When I read commentary about our community I usually do my very, very best to be objective and see it from the point of view of those making the comments. I work extra hard to see it through their lens and to see if their comments have any basis in reality, and, on occasion, they do and I find myself thinking of ways we can improve our community to address the valid issues they have raised.
And sometimes instead I just think: "hey, if you think we are so bad, don't let the door hit you in the ass on the way out of town, eh?".
That happens to be what I thought when reading a Letter to the Editor in the Fort McMurray Today from someone who apparently was in town recently as their childr(en) competed in the Western Canada Summer Games.
Now, I happen to know that there are people out there exhausting themselves to make these games a success. They are putting in 18-hour days for two weeks straight, and some of them are spending their vacation time to volunteer. They are the ones at every venue, at every event, at every single hour of every single day working their asses off to welcome those visiting our community and to ensure they leave our community having had a great experience, and one to remember with pleasure. But it seems that at least one visitor, rather than acknowledging the hard work that has gone into these games, has instead chosen another tactic.
The complaints listed are three-fold: the increased price at a local hotel during the games, being honked at and witnessing an arrest. I'd like to address these in order:
1) Peak times at hotels: Ever gone on a cruise in the winter? Flown at Christmas? Stayed at a ski lodge during Spring Break? Guess what: hotels, airlines and other tourist related services charge more at peak times. It's the way the world works, even in Fort McMurray, Alberta. It's just one of those realities of life you need to build a bridge and get over, because it is simply the truth and a matter of economics - businesses will charge more when they can. It's kinda how they stay in business, really, charging more at peak times and less when they need to drum up some business.
2) Being honked at: I've been honked at, too. In several cities and towns, in fact. I mean, the audacity of someone not only owning a jacked-up pickup truck, but then HONKING at someone from inside it. I mean the very nerve...oh wait, the missing part would be WHY they were honking. Generally speaking if I tell a story like that and leave out that key detail it is probably because I did something idiotic and got honked at, but adding that detail would lessen my righteous indignation, so there is no good reason to include that, right? Right.
3) Witnessing an arrest: I have kinda lost track of how many arrests I have witnessed in my life. Not here, mind you, but in other cities and towns where I have seen arrests outside bars, restaurants, casinos, malls and in one memorable instance a very popular children's restaurant in Edmonton. People get arrested, every day. It's why we have this thing called "jail" and these nice people in uniforms we call "police officers".
It would seem the letter writer was sort of scraping the bottom of the barrel for their righteous indignation and complaints about their visit in our community. I notice they did not comment on the Games themselves, the staff of said Games, the volunteers, the opening ceremony extravaganza, the venues or any of the other myriad things that would be tough to criticize in any honest way because they have been, frankly, spectacular. No, the visitor to our community reached as far as they could to find things to complain about, because apparently this was the first time in their entire existence they had a) been charged more for a hotel at a peak time, b) been honked at, and c) witnessed an arrest. One must wonder if they have lived a very sheltered existence if this is true.

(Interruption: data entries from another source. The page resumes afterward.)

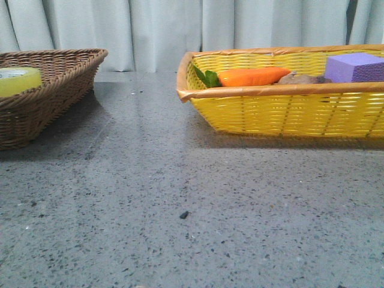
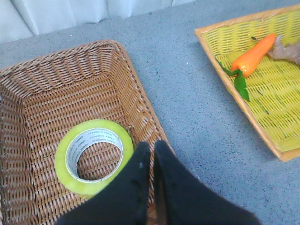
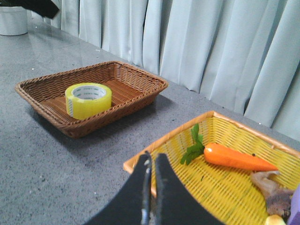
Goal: Transfer tape with both arms
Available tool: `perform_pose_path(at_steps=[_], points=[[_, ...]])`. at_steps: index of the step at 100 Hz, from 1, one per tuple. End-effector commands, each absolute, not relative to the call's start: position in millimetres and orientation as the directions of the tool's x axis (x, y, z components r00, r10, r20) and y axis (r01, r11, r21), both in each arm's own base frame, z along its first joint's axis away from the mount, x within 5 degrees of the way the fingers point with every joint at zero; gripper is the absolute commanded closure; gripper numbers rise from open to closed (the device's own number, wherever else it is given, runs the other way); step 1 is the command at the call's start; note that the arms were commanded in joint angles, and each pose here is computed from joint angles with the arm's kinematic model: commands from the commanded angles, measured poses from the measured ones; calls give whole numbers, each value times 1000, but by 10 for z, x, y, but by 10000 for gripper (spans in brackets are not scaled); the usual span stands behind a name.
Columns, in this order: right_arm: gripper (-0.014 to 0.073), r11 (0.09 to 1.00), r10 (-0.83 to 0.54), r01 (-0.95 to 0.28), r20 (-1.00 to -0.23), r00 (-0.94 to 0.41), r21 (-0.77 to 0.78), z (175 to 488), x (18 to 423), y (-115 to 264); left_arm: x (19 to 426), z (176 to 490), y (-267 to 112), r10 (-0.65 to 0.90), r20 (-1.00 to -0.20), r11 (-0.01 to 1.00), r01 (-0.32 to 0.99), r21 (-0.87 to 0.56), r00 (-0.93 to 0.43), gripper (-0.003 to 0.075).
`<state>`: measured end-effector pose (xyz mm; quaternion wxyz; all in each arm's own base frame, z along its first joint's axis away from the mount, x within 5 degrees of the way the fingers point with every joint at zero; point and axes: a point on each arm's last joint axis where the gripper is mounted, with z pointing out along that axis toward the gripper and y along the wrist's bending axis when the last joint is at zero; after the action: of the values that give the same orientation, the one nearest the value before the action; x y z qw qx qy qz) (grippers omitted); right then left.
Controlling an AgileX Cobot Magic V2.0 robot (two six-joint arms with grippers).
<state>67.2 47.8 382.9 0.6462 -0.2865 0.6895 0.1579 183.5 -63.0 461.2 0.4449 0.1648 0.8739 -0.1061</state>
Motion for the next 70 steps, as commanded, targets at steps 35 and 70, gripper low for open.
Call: perform_pose_path(at_steps=[35,70], points=[[667,791,-121,-579,-978,173,-200,3510,409,232,990,3888,-373,104,-939,931,363,-24,-327,741],[667,789,-166,-528,-936,311,-315,3267,334,157,267,3135,-164,52,-984,933,360,-13,-169,741]])
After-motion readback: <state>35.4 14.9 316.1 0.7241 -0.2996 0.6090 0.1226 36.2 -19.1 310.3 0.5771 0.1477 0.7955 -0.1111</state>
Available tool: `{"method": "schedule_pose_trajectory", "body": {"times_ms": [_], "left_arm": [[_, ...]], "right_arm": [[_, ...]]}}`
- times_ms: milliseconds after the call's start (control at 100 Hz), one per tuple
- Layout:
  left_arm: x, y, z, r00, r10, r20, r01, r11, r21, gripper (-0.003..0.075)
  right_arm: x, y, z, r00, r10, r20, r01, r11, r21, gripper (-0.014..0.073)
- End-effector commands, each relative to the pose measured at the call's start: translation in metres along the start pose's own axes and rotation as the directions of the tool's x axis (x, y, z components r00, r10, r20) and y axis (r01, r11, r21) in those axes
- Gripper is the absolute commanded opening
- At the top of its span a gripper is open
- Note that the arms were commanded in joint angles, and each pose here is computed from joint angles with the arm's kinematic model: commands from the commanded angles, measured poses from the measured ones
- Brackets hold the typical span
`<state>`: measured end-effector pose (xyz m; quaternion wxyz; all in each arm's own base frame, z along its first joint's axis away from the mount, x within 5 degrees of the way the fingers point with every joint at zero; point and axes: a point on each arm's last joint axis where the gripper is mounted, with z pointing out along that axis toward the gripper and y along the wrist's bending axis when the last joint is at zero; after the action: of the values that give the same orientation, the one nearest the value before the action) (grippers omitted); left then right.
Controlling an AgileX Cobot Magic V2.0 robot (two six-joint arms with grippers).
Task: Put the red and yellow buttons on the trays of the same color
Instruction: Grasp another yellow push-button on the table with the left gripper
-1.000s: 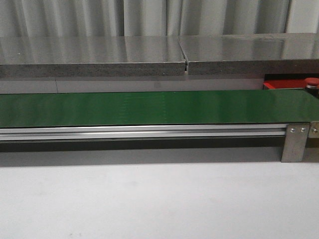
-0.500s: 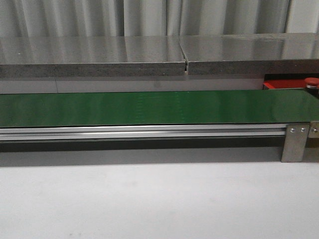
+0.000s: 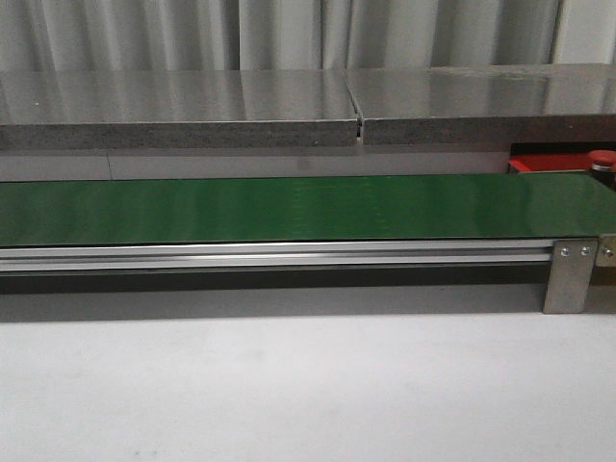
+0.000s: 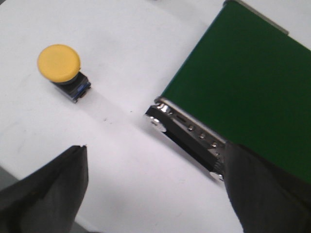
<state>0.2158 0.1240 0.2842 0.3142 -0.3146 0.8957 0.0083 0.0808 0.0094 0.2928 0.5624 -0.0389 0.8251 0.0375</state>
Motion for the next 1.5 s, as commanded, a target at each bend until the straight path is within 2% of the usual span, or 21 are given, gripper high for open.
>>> {"method": "schedule_pose_trajectory", "body": {"times_ms": [0,210,350,450,910,1030,1260,1360,1490], "left_arm": [[-0.016,0.006,-0.007,0.998,-0.063,0.025,0.063,0.998,-0.006,0.0596],[-0.038,0.039,0.018,0.974,-0.175,-0.142,0.165,0.983,-0.079,0.0577],[-0.052,0.051,0.041,0.95,-0.191,-0.248,0.164,0.979,-0.122,0.0577],[-0.061,0.058,0.058,0.943,-0.203,-0.262,0.165,0.973,-0.158,0.0576],[-0.099,0.071,0.122,0.925,-0.223,-0.308,0.183,0.971,-0.155,0.0569],[-0.105,0.072,0.127,0.92,-0.223,-0.323,0.181,0.971,-0.154,0.0504],[-0.106,0.072,0.128,0.92,-0.223,-0.321,0.182,0.971,-0.153,0.0283],[-0.106,0.072,0.128,0.921,-0.221,-0.322,0.18,0.972,-0.153,0.0225],[-0.109,0.069,0.122,0.93,-0.207,-0.303,0.17,0.975,-0.144,0.0189]], "right_arm": [[-0.014,-0.001,-0.003,0.996,-0.015,0.091,0.015,1.0,0.01,-0.0122],[-0.014,-0.001,-0.003,0.996,-0.015,0.091,0.015,1.0,0.01,-0.0122],[-0.014,-0.001,-0.003,0.996,-0.015,0.091,0.015,1.0,0.01,-0.0122],[-0.014,-0.001,-0.003,0.996,-0.015,0.091,0.015,1.0,0.01,-0.0122],[-0.014,-0.001,-0.003,0.996,-0.015,0.091,0.015,1.0,0.01,-0.0122],[-0.014,-0.001,-0.003,0.996,-0.015,0.091,0.015,1.0,0.01,-0.0122],[-0.014,-0.001,-0.003,0.996,-0.015,0.091,0.015,1.0,0.01,-0.0122],[-0.014,-0.001,-0.003,0.996,-0.015,0.091,0.015,1.0,0.01,-0.0122],[-0.014,-0.001,-0.003,0.996,-0.015,0.091,0.015,1.0,0.01,-0.0122]]}}
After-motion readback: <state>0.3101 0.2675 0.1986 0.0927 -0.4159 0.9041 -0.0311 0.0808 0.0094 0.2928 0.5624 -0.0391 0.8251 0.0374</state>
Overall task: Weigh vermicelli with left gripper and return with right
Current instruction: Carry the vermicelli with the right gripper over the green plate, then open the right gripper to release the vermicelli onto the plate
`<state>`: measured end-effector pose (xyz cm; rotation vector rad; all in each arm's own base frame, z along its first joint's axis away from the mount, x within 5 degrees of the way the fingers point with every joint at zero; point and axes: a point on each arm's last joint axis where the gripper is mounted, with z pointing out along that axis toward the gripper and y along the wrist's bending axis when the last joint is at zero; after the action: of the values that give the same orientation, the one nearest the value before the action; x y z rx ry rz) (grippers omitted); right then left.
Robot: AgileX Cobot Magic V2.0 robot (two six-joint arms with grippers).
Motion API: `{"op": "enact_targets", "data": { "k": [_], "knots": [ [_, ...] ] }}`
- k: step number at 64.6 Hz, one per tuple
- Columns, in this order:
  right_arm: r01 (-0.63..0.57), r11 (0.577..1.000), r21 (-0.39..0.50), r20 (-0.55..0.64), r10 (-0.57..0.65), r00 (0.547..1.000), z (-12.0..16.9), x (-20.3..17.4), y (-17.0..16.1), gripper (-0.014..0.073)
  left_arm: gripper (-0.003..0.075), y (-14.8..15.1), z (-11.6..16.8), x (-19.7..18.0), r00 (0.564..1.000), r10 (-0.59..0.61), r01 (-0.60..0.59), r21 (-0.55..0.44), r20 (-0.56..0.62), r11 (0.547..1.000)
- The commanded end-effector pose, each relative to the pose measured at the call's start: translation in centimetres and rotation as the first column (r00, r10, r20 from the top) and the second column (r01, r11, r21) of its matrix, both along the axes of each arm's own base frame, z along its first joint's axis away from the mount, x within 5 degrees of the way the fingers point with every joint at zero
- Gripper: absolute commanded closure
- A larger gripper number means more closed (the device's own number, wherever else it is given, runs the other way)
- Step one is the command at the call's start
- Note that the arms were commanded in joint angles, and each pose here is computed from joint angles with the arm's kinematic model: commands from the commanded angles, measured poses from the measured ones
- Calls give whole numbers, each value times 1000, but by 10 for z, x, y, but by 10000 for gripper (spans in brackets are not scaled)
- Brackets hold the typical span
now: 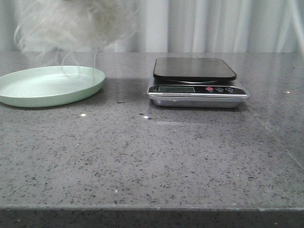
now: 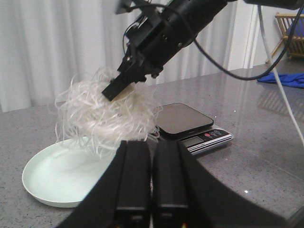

I am genuinely sorry that this is what they based their sentiments on our community on - because apparently they couldn't see the forest for the trees. Sure, we have some issues in our community, but the ones they identified are so far from being any of them it is actually a bit amusing to a long-term resident. One must also wonder if they actually never wanted to come here, didn't intend to come with an open mind and had no intention of deviating from the stereotypes they already had playing in their head when they drove into town. And I am actually truly sorry that they missed out on enjoying an experience that can be amazing if you open your eyes, your heart and your mind - because that is what Fort McMurray has been for me, and for so many others, too. We are not perfect - but we are truly unique and worthy of looking past hotel prices, honking and an arrest to see the strong undercurrent of community in this place.
But, enough ink wasted on this, as for the most part what I am hearing from visitors is how amazed they are by our community, how it is not at all what they expected and how grateful they are to have had the opportunity to visit to learn more about us and to experience our big spirit and our energy. We know enough in this place to know that we cannot allow the sour grapes of one individual to colour how we feel about ourselves or our accomplishments, and so I hope that every single person in this region continues to take great pride in the Western Canada Summer Games, the team that has brought the games to life and the thousands of other residents of this region who have welcomed our visitors with open arms - and I hope we continue to be kind and grateful to those who have chosen to visit us, too.
And while I am taking the high road here to some degree I must admit there is a small part of me that secretly wishes we could line up every jacked-up pickup truck in this town along Highway 63 as our letter writer departs, giving them a salute of thousands of wild honks as they leave town, just to say "Buddy, we got 99 problems in this town, but this ain't one".
Update - On occasion we all react in haste and do things we regret - and I am pleased to update this story to include a link to an apology from the author of the original letter of complaint. It takes a person of integrity and character to recognize when they have been unfair, and I would like to thank him for both his apology and his subsequent kind words about Fort McMurray.